### [Your goal]
Go to the line with "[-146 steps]" in the material below and copy from there through the line with "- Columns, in", exactly. Pictures are not copied.

※

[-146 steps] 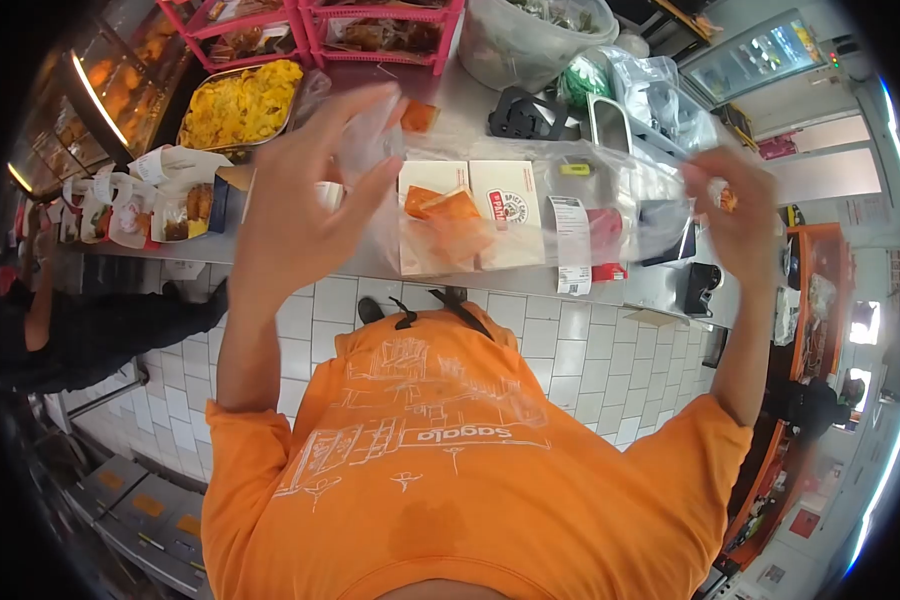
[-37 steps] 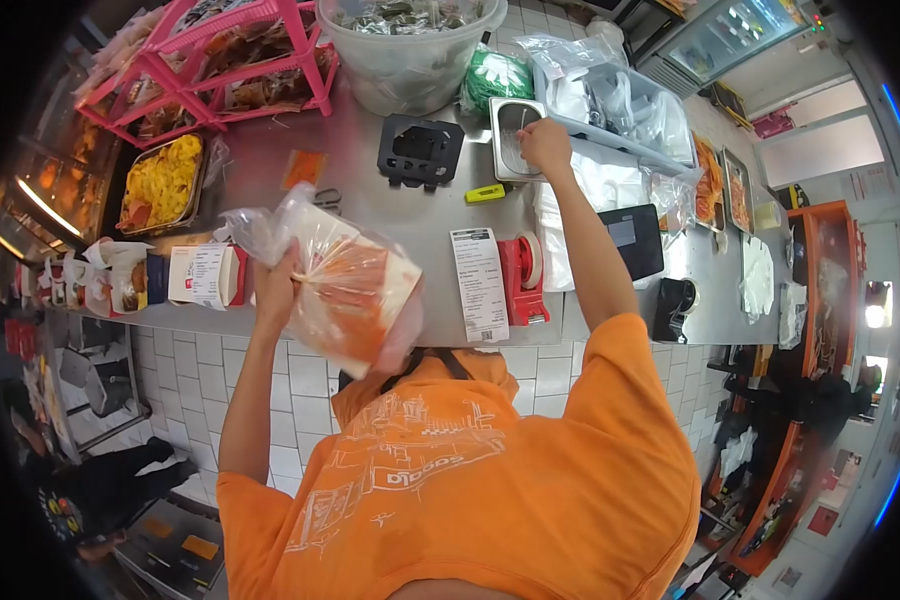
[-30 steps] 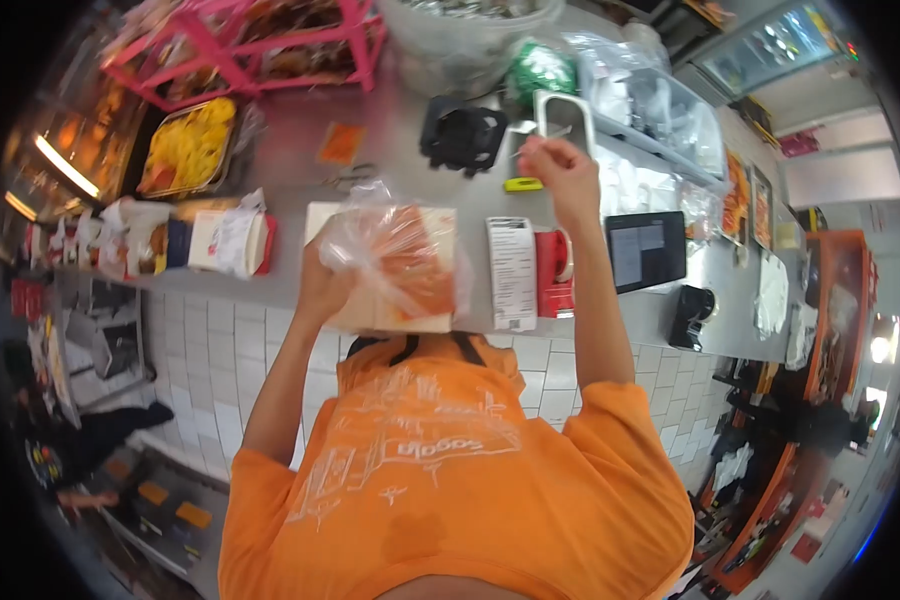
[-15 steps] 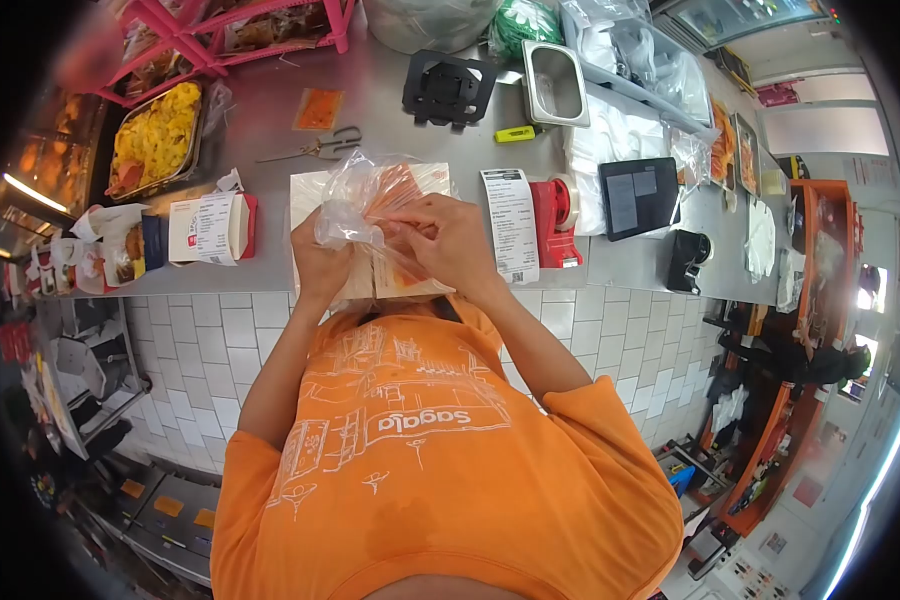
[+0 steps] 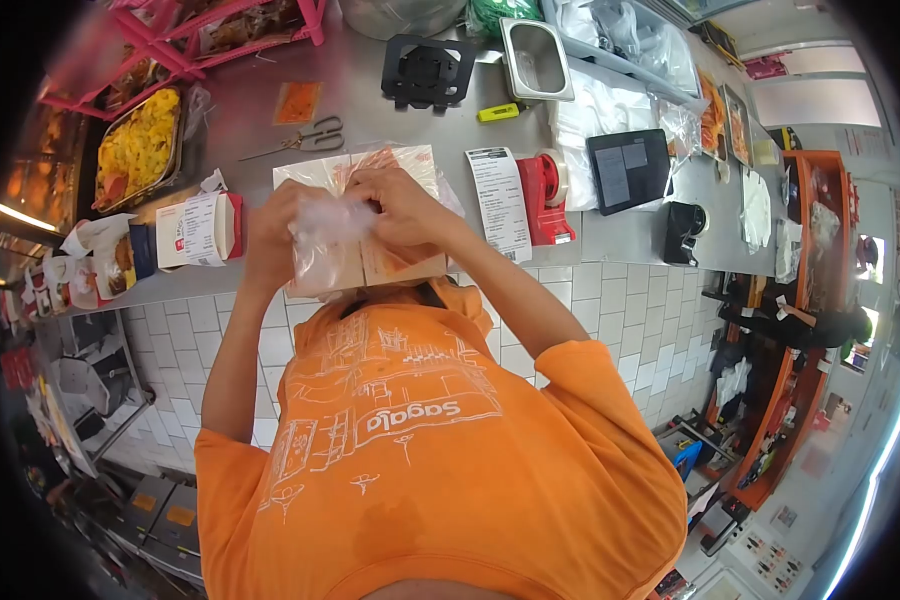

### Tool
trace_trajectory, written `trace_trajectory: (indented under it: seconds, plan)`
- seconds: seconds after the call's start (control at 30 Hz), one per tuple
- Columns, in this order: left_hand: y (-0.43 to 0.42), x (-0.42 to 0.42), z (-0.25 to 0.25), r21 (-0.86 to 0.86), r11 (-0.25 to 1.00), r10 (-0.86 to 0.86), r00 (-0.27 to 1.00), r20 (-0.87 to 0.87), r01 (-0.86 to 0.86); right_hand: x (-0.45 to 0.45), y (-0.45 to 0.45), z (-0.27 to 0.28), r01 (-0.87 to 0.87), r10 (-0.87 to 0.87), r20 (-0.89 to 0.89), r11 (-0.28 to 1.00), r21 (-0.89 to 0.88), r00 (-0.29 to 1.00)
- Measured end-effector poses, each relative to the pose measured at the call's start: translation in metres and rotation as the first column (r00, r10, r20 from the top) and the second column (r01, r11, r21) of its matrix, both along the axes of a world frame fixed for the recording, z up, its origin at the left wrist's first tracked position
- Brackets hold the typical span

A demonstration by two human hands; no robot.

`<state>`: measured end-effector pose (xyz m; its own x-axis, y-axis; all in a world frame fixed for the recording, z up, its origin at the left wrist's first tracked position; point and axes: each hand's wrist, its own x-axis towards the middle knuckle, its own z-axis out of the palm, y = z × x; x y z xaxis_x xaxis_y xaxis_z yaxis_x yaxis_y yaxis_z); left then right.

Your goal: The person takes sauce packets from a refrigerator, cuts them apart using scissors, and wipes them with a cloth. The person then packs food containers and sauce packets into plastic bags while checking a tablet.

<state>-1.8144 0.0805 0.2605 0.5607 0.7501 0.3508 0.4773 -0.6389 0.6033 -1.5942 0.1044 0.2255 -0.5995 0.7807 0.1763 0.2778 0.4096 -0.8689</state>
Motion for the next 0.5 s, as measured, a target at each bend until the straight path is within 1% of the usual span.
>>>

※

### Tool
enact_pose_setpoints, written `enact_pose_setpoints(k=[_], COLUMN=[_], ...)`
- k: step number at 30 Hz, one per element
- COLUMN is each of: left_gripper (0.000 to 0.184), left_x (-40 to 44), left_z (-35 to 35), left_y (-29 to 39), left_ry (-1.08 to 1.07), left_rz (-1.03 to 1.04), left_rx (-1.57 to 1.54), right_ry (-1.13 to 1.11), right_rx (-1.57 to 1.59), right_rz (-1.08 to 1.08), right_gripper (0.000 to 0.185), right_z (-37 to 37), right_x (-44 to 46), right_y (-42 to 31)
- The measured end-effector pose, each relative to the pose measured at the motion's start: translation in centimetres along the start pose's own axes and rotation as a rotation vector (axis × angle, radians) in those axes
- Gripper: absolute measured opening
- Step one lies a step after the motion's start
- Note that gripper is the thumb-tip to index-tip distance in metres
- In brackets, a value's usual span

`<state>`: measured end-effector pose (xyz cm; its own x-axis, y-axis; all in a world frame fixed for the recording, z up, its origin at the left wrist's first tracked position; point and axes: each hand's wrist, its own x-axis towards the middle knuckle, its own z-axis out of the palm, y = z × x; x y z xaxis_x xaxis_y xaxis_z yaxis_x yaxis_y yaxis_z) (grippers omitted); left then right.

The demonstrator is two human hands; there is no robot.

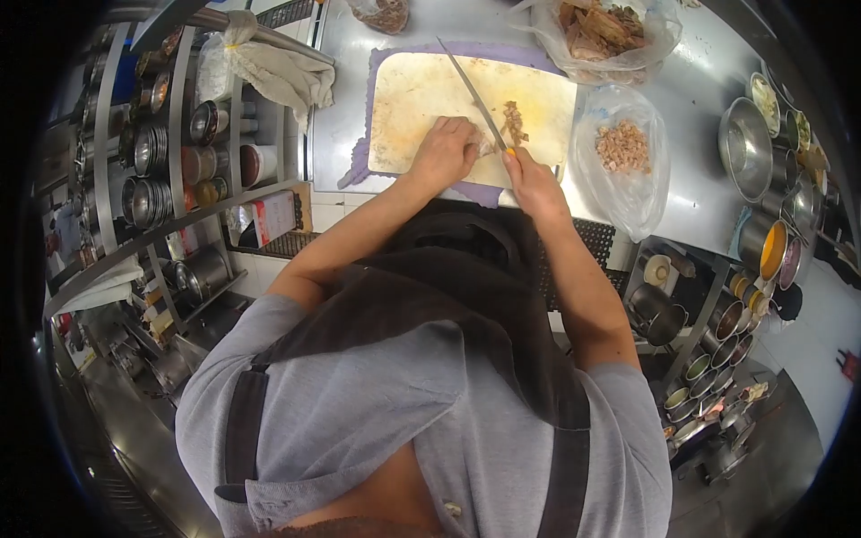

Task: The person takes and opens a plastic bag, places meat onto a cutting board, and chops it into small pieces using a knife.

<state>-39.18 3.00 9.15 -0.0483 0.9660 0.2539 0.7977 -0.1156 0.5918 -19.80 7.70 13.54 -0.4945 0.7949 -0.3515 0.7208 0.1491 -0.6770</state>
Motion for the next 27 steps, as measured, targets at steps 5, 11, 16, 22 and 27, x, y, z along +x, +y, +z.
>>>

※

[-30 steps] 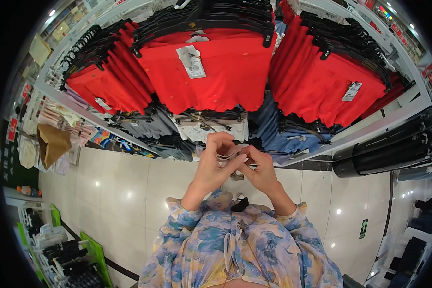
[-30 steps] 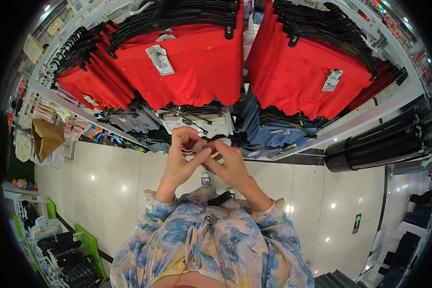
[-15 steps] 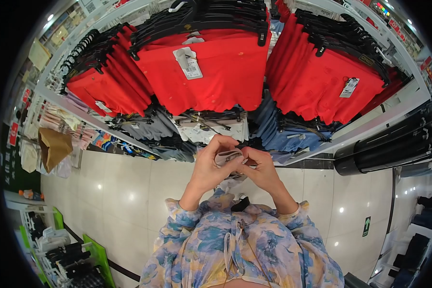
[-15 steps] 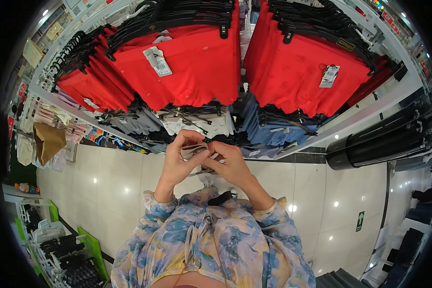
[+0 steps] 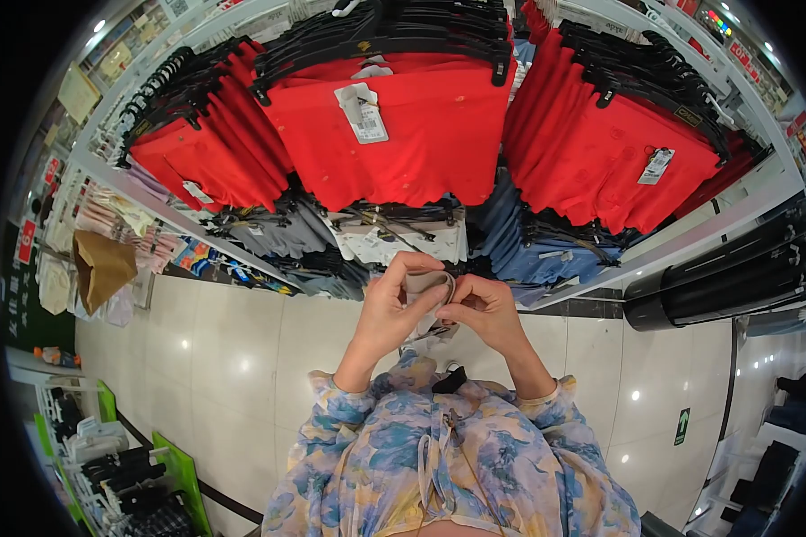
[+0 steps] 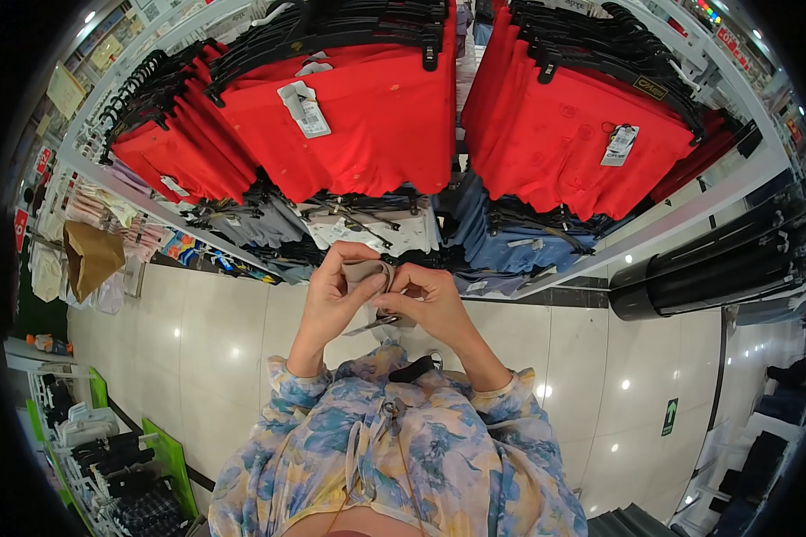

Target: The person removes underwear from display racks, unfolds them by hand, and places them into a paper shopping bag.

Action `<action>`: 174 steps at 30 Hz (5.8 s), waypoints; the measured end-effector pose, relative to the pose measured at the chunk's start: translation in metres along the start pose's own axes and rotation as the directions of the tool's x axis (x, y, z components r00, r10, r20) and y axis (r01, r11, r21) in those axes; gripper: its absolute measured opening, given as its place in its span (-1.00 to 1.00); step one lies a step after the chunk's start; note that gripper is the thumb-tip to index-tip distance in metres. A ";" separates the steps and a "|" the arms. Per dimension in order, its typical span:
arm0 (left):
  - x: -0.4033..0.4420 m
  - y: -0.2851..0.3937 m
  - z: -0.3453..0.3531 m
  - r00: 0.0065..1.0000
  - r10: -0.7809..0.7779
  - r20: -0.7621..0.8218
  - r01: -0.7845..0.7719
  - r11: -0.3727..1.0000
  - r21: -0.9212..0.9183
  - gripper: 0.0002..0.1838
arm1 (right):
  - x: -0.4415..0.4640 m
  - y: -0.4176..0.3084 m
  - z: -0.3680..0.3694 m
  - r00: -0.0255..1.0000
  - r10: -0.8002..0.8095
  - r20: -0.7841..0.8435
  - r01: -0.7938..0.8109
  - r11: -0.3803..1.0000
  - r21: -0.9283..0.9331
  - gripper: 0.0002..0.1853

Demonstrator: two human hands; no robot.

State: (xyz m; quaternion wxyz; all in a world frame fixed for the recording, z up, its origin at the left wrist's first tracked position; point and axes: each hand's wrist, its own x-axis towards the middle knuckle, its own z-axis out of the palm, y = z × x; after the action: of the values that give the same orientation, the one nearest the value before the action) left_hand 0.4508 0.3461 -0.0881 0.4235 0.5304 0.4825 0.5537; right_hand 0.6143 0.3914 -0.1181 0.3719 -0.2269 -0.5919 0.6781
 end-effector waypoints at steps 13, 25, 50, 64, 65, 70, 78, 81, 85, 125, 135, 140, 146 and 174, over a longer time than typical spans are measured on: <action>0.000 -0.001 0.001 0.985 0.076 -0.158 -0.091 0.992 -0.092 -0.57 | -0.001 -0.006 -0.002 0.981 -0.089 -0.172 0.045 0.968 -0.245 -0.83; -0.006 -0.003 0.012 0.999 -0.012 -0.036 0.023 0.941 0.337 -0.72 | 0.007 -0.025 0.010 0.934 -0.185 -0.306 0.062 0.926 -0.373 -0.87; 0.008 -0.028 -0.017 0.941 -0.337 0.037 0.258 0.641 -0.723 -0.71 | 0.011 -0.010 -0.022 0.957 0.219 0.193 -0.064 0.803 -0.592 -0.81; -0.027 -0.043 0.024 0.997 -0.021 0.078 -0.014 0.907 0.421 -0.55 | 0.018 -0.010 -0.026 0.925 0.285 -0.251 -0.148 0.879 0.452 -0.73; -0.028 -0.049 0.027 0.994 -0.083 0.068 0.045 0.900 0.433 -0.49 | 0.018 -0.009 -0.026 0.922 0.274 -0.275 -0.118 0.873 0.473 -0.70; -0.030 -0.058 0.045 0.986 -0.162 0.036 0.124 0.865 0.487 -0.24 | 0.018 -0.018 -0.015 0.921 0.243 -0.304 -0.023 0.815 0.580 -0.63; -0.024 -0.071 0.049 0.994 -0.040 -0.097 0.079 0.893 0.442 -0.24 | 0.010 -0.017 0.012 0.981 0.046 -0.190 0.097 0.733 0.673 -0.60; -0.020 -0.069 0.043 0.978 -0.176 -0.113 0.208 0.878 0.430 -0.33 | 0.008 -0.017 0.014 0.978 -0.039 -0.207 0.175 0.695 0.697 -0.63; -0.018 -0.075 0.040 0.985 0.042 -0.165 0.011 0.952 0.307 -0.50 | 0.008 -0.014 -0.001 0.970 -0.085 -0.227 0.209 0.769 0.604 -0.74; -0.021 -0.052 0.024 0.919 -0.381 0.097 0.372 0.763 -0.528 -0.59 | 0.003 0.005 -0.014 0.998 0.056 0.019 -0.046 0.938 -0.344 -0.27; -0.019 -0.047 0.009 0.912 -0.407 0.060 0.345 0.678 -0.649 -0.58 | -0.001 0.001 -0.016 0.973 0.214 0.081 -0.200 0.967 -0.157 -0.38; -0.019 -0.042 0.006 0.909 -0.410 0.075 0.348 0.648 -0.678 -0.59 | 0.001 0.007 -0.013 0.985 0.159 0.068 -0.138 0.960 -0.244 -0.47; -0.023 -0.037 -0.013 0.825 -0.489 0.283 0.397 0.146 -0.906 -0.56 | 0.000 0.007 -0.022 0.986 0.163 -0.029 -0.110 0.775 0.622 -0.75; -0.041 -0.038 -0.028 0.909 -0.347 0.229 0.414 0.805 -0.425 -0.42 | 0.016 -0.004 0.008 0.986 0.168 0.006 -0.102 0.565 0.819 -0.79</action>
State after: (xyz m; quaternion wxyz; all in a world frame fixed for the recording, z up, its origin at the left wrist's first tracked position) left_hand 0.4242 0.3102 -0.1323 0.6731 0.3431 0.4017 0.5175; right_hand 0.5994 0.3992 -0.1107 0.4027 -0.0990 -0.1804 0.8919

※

### [Expected answer]
[-146 steps] 
[-37 steps] 
[-30 steps] 
[-15 steps] 
[+0 steps] 

### Tool
trace_trajectory, written `trace_trajectory: (indented under it: seconds, plan)`
- seconds: seconds after the call's start (control at 30 Hz), one per tuple
- Columns, in this order: left_hand: y (-0.43 to 0.42), x (-0.42 to 0.42), z (-0.25 to 0.25), r21 (-0.86 to 0.86), r11 (-0.25 to 1.00), r10 (-0.86 to 0.86), r00 (-0.27 to 1.00), r20 (-0.87 to 0.87), r01 (-0.86 to 0.86); right_hand: x (-0.45 to 0.45), y (-0.45 to 0.45), z (-0.27 to 0.28), r01 (-0.87 to 0.87), r10 (-0.87 to 0.87), r20 (-0.89 to 0.89), r11 (-0.28 to 1.00), r21 (-0.89 to 0.88), r00 (-0.29 to 1.00)

The requested output has been given in full.